Y’a pas d’effort, scénaristiquement parlant. À compter du premier chapitre, on fait tomber Sôbôtei et tout le monde veut l’éliminer. De là, le festival des protagonistes insipides s’annoncera à tambours battants. Les combats débraillés et dépourvus du moindre atome d’originalité conceptuelle s’enchaînent dans la disgrâce et l’ennui agité d’une narration erratique à souhait. Ça n’est jamais trépident. Pas une une émotion nous parvient. L’univers et ses contingences – à commencer par les plus surnaturelles d’entre elles – vont sans savoir où aller. Comme du temps de ses œuvres précédentes, toutes sorties d’un moule taillé de malfaçons flagrantes, Fujita Kazuhiro récidive dans l’élaboration malhabile d’un cadavre exquis qui n’en finit pas de se dessiner semaine après semaine.
Avec toujours, en plus, ce même duo central de protagonistes principaux, ceux-là étant encore plus plats que le papier sur lequel on les a imprimés. Sans un personnage qui sorte du lot pour susciter ne serait-ce qu’un vague intérêt, sans une intrigue construite qui sait là où elle va, sans un paneling décent, sans une émotion à nous faire parvenir et sans même une once d’action correctement déballée sur le dessin… que reste-t-il si ce n’est de l’encre jetée inconséquemment sur du papier ? Il n’aurait pas son dessin, le père Kazuhiro, que son manga lui vaudrait d’être une de ces denrées frelatées que l’épicerie Shônen actuelle écoule à raison de treize à la douzaine chaque jour qui passe.
On me l’avait pourtant bien juré que Sôbôtei Kowasubeshi, c’était tout de même autre chose que ce que son auteur avait pu nous faire parvenir auparavant.
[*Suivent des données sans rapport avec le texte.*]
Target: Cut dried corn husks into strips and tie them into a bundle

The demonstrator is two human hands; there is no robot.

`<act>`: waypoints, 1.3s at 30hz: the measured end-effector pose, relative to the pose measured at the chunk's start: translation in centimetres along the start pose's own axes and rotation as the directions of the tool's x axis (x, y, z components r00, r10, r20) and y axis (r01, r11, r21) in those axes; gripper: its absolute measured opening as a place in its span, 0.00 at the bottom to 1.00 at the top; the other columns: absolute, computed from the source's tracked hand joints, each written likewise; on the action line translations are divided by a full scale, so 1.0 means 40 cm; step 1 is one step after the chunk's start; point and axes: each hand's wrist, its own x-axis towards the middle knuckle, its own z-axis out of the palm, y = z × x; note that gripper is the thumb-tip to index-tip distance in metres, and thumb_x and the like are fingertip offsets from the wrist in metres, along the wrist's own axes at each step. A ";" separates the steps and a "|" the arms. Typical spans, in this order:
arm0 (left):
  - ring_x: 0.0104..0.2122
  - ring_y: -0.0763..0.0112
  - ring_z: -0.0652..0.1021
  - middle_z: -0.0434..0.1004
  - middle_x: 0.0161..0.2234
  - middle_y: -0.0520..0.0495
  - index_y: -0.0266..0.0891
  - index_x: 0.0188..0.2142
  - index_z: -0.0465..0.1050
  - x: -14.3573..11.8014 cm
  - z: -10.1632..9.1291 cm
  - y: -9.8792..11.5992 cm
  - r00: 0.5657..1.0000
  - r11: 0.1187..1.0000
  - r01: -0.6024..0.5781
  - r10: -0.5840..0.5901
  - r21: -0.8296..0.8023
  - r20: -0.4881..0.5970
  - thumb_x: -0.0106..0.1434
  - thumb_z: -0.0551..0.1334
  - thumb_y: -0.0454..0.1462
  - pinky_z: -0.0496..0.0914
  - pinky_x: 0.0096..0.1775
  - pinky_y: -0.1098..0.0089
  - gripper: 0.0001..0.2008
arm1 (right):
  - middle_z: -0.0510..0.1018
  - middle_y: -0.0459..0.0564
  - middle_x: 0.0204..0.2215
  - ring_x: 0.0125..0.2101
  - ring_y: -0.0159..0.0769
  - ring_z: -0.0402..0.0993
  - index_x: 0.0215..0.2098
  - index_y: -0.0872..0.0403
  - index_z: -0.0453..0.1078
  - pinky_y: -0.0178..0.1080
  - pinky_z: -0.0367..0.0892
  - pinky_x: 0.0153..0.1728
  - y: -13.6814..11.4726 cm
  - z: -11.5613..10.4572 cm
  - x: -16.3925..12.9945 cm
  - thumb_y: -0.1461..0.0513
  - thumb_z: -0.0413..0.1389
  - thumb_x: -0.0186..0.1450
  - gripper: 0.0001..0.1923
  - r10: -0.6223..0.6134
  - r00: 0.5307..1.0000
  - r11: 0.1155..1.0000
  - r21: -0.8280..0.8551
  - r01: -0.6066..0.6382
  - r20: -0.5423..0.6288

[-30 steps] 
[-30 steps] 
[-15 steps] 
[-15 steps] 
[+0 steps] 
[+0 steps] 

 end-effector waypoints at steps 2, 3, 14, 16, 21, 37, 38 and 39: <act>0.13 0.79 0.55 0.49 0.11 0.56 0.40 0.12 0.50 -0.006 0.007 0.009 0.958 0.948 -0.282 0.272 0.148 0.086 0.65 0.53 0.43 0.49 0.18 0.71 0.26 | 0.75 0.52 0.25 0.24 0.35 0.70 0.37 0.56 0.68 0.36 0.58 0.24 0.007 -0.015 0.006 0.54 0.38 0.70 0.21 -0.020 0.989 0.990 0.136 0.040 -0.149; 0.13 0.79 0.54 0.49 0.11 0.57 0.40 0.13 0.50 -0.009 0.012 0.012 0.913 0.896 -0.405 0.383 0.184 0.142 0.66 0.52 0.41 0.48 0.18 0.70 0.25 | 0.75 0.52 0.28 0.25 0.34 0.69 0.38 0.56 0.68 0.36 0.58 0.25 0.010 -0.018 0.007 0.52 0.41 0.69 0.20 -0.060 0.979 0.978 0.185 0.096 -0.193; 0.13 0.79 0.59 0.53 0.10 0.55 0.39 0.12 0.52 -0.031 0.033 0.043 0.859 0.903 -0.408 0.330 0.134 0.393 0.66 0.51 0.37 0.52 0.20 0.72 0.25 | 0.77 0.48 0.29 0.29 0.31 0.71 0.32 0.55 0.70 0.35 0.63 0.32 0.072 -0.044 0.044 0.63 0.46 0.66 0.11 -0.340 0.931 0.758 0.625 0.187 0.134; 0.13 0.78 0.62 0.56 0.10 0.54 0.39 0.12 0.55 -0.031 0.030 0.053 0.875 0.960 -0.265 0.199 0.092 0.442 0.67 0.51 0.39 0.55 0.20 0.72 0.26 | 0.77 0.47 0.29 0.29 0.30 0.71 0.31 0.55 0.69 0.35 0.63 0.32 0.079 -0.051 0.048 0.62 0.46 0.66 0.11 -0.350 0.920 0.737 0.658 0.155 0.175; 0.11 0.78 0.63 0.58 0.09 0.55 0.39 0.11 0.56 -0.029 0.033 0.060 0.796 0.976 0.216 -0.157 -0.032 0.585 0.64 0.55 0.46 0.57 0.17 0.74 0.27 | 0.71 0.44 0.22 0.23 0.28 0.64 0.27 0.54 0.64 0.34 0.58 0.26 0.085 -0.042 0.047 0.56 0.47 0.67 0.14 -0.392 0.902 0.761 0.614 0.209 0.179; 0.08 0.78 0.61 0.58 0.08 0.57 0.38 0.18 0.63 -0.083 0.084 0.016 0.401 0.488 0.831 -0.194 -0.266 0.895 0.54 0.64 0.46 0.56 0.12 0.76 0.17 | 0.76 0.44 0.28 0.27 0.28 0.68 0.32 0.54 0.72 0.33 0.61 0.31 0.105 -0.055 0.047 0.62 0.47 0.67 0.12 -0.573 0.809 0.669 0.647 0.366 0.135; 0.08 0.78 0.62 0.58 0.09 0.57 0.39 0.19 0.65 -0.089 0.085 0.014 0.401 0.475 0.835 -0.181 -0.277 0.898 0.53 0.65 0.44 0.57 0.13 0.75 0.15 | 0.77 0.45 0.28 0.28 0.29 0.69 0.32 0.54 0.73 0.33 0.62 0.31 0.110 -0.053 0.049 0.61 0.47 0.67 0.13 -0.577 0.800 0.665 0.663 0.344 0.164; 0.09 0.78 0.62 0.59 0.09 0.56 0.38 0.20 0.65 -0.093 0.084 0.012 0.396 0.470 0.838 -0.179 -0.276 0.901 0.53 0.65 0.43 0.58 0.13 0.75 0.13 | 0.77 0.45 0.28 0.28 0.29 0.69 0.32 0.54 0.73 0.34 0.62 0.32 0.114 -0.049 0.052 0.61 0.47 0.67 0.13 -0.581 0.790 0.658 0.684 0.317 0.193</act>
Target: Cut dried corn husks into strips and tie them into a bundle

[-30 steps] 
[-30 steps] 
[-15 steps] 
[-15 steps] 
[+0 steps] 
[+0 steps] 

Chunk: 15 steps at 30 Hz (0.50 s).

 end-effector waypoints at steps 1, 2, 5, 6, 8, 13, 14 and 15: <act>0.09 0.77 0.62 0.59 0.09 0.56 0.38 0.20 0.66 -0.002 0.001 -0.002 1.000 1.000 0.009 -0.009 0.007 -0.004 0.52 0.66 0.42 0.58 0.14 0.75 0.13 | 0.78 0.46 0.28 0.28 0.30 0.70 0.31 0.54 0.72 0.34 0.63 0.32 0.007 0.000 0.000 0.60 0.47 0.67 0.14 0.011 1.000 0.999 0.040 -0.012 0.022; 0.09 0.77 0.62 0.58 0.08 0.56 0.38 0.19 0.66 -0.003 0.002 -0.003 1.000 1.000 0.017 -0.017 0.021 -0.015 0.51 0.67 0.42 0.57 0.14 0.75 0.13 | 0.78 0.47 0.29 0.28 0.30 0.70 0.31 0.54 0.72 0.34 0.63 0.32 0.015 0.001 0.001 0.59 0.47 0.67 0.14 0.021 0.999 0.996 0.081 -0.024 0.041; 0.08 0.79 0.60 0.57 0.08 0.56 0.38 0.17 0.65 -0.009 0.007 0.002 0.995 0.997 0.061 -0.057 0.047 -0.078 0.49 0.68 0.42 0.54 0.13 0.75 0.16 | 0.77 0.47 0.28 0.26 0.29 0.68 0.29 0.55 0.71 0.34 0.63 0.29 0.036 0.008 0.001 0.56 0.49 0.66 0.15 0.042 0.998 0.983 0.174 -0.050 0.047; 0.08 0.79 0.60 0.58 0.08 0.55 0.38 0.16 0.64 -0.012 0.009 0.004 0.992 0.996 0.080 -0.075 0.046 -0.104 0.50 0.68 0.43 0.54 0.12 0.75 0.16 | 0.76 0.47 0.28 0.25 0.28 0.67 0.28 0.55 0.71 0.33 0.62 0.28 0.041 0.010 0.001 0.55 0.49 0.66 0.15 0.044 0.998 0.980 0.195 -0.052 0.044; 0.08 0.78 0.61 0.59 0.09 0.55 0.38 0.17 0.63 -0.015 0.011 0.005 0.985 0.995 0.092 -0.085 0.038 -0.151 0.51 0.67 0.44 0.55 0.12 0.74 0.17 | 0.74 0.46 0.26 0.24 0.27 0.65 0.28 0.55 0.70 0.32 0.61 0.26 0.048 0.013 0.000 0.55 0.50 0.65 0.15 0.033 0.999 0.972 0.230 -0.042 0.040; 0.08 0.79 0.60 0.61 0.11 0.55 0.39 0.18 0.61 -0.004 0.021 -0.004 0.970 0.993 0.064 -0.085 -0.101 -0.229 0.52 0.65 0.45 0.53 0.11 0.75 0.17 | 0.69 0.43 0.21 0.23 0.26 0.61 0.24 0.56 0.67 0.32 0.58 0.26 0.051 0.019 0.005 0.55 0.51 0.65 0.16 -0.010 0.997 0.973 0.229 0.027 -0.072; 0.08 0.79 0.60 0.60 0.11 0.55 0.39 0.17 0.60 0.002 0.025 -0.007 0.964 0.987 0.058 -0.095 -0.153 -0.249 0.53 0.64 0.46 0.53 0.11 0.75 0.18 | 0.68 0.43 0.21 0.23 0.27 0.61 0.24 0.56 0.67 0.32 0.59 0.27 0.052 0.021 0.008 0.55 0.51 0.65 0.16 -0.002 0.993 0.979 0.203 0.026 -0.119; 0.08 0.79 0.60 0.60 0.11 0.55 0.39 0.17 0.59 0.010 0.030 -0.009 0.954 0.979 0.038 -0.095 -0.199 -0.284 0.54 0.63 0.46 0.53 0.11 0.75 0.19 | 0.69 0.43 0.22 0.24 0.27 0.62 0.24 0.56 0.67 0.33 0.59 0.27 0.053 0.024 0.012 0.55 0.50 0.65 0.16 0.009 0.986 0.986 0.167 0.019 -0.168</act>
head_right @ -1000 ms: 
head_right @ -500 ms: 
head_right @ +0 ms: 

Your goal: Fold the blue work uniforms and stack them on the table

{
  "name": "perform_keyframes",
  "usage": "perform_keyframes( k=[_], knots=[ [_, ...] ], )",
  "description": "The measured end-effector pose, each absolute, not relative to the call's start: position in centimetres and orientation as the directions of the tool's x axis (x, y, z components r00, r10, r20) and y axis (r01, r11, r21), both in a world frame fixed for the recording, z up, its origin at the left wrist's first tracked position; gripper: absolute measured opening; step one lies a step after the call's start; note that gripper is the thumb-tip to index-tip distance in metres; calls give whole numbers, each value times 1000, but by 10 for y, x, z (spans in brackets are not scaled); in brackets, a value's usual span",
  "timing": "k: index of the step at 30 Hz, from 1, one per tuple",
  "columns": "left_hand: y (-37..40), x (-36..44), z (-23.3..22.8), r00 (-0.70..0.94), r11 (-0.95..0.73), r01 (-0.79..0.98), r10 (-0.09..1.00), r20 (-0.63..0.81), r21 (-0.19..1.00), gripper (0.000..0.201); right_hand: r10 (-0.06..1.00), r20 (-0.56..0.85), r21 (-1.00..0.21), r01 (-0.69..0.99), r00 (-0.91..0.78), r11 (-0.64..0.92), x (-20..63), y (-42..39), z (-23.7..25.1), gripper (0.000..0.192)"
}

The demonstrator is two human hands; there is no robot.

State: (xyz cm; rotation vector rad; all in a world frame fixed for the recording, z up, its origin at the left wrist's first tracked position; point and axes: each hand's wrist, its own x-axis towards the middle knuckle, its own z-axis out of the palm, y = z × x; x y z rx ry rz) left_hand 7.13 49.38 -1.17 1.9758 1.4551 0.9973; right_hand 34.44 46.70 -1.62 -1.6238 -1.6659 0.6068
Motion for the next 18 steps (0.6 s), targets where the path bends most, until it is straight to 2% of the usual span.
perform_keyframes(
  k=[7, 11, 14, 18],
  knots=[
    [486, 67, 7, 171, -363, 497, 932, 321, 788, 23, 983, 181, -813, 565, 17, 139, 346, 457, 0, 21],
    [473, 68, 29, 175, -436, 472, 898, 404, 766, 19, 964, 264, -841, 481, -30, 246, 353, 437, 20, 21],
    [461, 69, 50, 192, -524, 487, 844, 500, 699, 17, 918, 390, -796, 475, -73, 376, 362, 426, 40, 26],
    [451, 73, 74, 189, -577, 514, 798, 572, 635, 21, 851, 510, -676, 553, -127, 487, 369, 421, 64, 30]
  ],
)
Il y a, apparemment, des nuances qui m’échappent.
Le surnaturel est présenté aléatoirement sans une construction stricte amenant à sa cohérence propre. Le tumulte se renouvelle sans cesse ; il n’est qu’une distraction de chaque instant visant à nous détourner d’un regard froid et posé sur le chemin parcouru par l’intrigue. Car dès lors où ce regard vous échappe, vous comprenez, à vous être égaré aussi loin dans la lecture, que vous vous êtes franchement perdu dans les méandres de l’improvisation agitée pour la seule finalité de l’être. Oh oui, il a écrit beaucoup cet auteur-ci. Et cette prouesse, il la doit au fait que ses scripts se sont toujours lancés en ligne droite, tête baissée, quitte à sans cesse trébucher et se fracasser le crâne au premier mur venu.
Pourquoi lire un manga qui, à chaque page qui défile, nous hurle un peu plus fort qu’il n’a pas envie d’être lu ? Que ceux qui s’étonnent que Fujita Kazuhiro ait pu autant dessiner dans sa vie comprendront que la quantité, toujours, s’accomplit au détriment de la qualité. Son dessin, il ne l’a jamais mis au profit d’une écriture travaillée.
Ah. Oui. Comme à chaque fois, tout finit bien et sans conséquence. Qui, avec le recul de tout ce que l’intrigue a pu déballer, pourrait oser m’asséner que l’auteur savait vers où il se dirigeait en lançant le premier chapitre de son œuvre ? S’il existe ce contradicteur, je crois qu’il aura davantage de culot à avancer que d’arguments. C’était plat, c’était épileptique plutôt que mouvementé, c’était mal écrit : c’était encore Fujita Kazuhiro à la manœuvre.